Man muss in der gleichen Richtung wie bisher weitermachen. Wie das Jahr 2011 gezeigt hat, wird das Ehrenamt in der Zukunft eine der grossen Herausforderungen des SAC sein. Die Gesellschaft verändert sich, das Freizeitangebot wird immer vielfältiger, und man ist immer weniger bereit, sich Zeit zu nehmen, um sie unentgeltlich einer Vereinigung zur Verfügung zu stellen. Ausserdem wird alles immer komplexer und mehr kontrolliert, zum Beispiel die Buchhaltung muss immer professioneller geführt werden.

Was halten Sie davon, gewisse Aufgaben in den Sektionen zu professionalisieren?

Ich hoffe, dass man dies weitgehend vermeiden kann. Mit der Professionalisierung verlieren die Liebe zu den Bergen und der Kameradschaftsgeist ein wenig von ihrem Charme. Aber die Aufgaben in den grossen Sektionen werden in der Tat schwieriger.

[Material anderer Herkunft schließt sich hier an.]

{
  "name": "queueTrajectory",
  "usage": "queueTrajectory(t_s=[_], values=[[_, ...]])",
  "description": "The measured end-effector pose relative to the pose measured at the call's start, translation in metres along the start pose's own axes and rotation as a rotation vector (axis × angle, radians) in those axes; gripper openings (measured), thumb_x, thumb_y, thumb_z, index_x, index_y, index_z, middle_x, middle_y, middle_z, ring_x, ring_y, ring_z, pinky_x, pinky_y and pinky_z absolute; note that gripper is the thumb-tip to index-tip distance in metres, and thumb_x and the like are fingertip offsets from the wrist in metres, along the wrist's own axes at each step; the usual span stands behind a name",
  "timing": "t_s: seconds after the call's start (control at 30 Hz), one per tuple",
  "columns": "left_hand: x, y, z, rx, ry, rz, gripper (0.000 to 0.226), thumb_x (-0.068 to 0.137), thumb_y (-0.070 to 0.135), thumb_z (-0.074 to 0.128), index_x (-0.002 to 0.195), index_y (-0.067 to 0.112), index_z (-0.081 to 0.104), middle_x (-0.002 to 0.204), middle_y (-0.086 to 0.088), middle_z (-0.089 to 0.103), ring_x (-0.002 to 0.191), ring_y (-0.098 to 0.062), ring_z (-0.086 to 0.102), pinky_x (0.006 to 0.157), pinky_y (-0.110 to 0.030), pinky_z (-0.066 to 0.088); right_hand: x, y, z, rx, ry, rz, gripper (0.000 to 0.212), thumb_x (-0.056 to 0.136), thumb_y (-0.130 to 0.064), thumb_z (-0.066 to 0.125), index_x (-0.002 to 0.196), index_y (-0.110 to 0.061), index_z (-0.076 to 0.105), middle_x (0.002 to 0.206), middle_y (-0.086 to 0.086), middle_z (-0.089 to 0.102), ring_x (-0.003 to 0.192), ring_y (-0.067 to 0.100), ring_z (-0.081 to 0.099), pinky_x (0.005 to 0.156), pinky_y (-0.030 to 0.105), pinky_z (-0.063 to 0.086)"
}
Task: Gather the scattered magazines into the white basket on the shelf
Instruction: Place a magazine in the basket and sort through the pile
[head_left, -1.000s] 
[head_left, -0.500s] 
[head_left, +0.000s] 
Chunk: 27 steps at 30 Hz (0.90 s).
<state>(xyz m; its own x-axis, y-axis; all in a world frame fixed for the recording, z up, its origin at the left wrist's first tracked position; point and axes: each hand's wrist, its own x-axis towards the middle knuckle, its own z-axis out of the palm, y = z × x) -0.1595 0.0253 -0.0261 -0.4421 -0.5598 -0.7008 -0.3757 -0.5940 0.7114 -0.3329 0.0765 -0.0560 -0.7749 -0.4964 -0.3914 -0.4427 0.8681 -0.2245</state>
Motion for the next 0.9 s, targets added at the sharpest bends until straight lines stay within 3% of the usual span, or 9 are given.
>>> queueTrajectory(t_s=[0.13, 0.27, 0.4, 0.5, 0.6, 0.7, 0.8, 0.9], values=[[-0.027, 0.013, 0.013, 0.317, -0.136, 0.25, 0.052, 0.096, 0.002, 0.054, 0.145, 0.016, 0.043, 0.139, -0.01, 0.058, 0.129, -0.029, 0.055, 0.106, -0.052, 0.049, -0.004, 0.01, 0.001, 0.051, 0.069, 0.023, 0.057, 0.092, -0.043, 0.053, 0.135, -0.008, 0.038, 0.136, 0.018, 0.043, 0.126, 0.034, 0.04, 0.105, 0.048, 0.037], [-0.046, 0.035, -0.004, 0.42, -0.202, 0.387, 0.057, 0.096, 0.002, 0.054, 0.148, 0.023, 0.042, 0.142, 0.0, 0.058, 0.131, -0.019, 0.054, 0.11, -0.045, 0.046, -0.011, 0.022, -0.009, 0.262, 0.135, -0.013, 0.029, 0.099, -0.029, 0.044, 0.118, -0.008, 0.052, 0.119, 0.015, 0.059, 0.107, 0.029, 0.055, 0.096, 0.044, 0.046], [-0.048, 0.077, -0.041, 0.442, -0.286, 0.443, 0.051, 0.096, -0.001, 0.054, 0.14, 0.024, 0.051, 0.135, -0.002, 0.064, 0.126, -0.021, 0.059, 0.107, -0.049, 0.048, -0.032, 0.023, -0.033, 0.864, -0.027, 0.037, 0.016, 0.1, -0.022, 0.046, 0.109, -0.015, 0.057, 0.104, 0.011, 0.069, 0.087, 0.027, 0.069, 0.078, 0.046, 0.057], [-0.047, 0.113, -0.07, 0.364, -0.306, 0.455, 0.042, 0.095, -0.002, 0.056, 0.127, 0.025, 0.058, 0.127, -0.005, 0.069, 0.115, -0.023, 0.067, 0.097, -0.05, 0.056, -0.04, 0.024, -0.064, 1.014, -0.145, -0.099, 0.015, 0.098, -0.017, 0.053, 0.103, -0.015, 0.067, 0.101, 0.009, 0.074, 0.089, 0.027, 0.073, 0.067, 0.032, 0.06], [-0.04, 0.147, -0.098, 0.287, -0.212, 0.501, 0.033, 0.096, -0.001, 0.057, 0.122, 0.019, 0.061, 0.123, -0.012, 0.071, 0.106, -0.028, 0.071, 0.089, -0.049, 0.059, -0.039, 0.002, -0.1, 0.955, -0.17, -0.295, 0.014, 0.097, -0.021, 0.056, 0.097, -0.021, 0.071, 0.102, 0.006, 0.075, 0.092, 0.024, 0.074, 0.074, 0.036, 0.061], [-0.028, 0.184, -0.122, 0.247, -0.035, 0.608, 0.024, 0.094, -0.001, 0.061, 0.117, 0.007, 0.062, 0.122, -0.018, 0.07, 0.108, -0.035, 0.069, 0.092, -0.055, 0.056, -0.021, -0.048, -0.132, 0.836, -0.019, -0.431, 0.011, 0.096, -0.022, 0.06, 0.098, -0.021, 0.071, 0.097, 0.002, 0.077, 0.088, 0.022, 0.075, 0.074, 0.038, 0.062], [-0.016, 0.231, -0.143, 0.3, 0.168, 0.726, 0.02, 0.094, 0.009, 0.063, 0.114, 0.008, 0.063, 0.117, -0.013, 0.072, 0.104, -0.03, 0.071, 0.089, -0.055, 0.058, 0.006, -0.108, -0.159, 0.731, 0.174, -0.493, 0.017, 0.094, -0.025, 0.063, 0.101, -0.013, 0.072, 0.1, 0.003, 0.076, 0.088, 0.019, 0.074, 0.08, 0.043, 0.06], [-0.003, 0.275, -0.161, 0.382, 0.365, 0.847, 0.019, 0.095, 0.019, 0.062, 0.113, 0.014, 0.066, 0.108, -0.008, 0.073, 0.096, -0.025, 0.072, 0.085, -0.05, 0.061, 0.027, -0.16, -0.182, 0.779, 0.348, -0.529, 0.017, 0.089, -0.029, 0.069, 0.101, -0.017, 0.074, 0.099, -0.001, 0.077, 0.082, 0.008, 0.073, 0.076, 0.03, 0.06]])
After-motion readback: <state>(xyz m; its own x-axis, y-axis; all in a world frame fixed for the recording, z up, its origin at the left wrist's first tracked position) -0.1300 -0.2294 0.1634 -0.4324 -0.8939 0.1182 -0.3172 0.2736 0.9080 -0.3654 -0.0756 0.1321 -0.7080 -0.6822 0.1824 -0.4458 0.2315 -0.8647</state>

Die Frage kann sich für gewisse Funktionen stellen, wie zum Beispiel für das Sekretariat oder die Rechnungsführung.

Wie könnte man die Professionalisierung vermeiden?

Für die grossen Sektionen ist das wahrscheinlich nicht zu vermeiden. Ab einer gewissen Anzahl Mitglieder drängt sich eine professionelle Organisation auf. Gleichzeitig geht die Geselligkeit verloren. Suchen Sie ein Mitglied für eine Funktion, wenn sich die Leute nicht mehr kennen, weil es keine Geselligkeit mehr gibt! Ich habe schon in Bulletins von Sektionen Inserate gesehen, mit denen Mitarbeiter gesucht wurden. Aber die Leute ziehen es vor, wenn man sie direkt anspricht.

Vor ihrem Abschied aus dem ZV hatte Catherine Borel ihre Hoffnung ausgedrückt, dass der nächste Präsident ein Romand wäre, und wenn möglich eine Frau. Wird man auf Sie zählen können?

Die Chance besteht. Wir haben im ZV darüber gesprochen, aber noch ist nichts definitiv entschieden.